Prefetch files record application execution artifacts, including executable names and execution timestamps. By correlating the Prefetch data with the Kerberoasting activity identified in Task 1 (2024-05-21 03:18:09 UTC), I located a matching execution event.
The Prefetch entry shows that RUBEUS.EXE was executed at:
2024-05-21 03:18:08 UTC
This execution occurred one second before the suspicious Kerberos service ticket request identified in Task 1, strongly indicating that the tool was used to perform the attack.
The full path of the executable can be observed in the screenshot above.
Task 7
Question
When was the tool executed to dump credentials? (UTC)
The answer is shown in the previous screenshot.
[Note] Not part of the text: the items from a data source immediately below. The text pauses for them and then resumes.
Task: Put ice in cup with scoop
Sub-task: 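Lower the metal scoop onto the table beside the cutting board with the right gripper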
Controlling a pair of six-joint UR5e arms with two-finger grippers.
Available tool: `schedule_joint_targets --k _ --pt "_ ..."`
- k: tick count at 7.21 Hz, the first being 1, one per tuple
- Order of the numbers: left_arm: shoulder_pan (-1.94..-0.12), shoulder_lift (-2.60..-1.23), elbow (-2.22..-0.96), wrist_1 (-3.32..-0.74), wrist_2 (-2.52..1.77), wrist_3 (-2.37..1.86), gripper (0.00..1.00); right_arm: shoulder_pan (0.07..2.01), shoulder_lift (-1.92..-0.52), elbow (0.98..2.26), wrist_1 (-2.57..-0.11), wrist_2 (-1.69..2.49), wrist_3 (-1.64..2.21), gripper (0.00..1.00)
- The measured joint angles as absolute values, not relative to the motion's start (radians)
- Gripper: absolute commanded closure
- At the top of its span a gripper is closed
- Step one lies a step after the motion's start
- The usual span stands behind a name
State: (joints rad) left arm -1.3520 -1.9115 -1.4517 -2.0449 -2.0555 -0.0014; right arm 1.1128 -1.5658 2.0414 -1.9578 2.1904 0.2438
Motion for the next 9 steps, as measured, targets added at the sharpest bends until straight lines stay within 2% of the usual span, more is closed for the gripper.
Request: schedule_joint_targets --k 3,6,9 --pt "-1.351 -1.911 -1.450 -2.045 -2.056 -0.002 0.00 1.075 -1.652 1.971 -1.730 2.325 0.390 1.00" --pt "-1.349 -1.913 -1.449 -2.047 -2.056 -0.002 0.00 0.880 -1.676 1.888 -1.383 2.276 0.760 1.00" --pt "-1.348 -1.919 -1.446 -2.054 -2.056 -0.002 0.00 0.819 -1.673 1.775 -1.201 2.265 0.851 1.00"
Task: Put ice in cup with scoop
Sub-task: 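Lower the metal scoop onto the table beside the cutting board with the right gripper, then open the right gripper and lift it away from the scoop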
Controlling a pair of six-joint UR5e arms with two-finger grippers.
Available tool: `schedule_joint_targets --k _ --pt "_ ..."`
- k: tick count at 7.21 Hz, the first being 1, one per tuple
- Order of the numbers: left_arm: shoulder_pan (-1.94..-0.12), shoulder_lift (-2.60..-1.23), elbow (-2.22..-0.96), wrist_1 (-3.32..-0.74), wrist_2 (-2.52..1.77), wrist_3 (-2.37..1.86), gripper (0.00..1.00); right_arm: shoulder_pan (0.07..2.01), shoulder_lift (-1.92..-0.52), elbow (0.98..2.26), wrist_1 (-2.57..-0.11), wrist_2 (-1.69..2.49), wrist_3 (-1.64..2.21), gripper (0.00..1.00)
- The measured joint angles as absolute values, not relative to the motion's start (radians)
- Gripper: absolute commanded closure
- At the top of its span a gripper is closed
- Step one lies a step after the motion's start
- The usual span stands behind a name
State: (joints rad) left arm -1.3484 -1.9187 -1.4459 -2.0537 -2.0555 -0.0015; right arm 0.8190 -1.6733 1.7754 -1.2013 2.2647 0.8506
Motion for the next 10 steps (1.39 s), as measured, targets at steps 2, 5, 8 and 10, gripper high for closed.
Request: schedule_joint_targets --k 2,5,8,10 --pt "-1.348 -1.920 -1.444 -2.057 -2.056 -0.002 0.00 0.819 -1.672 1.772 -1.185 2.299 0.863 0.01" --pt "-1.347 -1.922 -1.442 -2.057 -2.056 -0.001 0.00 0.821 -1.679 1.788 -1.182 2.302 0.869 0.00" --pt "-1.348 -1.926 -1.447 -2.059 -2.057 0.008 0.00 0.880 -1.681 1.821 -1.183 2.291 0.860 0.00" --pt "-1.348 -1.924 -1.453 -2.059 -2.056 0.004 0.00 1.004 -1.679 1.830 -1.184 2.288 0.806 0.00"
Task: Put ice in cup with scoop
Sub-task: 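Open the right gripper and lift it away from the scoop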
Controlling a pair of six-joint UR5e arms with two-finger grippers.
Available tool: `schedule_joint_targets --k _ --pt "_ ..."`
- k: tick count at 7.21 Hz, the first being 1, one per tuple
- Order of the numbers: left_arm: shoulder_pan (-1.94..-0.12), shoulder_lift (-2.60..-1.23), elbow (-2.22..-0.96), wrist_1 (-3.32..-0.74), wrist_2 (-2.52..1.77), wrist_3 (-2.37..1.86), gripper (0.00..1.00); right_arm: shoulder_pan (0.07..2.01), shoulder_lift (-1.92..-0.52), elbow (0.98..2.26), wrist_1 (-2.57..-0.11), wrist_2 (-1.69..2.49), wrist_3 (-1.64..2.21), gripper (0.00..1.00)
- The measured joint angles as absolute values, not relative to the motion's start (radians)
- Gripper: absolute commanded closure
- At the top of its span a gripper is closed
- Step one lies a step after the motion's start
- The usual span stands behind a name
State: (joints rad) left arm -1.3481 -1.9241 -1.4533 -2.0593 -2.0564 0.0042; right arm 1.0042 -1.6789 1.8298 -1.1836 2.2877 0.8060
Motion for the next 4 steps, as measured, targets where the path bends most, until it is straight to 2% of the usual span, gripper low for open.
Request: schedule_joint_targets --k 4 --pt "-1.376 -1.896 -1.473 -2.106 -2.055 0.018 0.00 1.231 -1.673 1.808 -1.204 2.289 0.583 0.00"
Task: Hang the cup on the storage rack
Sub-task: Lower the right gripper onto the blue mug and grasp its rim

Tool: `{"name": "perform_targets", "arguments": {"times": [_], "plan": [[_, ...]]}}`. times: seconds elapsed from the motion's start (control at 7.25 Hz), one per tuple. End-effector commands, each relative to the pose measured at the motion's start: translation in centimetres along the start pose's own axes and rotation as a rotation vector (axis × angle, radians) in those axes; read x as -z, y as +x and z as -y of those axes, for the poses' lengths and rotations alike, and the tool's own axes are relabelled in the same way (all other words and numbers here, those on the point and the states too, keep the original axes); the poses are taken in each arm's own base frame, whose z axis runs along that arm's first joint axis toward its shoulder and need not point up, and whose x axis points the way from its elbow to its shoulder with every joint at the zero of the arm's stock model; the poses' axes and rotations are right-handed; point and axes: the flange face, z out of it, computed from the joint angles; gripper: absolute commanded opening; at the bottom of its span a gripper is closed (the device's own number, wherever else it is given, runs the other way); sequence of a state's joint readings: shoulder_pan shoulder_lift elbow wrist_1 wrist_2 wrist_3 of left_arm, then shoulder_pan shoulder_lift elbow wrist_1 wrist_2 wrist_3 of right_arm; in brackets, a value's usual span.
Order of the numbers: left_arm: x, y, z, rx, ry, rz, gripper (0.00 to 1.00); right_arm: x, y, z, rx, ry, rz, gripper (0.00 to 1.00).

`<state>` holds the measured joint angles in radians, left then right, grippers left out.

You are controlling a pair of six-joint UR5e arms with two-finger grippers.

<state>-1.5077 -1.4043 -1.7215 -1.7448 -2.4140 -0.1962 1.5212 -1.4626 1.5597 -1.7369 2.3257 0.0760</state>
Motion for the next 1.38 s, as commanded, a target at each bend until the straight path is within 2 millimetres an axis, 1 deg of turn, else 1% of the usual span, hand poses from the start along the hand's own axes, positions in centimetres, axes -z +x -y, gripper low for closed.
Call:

Based on the Prefetch analysis, the credential-dumping tool was executed at:
2024-05-21 03:18:08 UTC
This timestamp closely aligns with the Kerberos service ticket request identified earlier, further confirming the sequence of events during the Kerberoasting attack.
Conclusion
The investigation confirms that a Kerberoasting attack occurred in the environment.
Analysis of Event ID 4769 revealed a suspicious RC4-encrypted service ticket request, while PowerShell logs showed the execution of powerview.ps1. Prefetch artifacts confirmed that RUBEUS.EXE was executed at 2024-05-21 03:18:08 UTC, closely aligning with the Kerberos ticket request.
The timeline correlation across logs validates that the attacker successfully performed the Kerberoasting attack.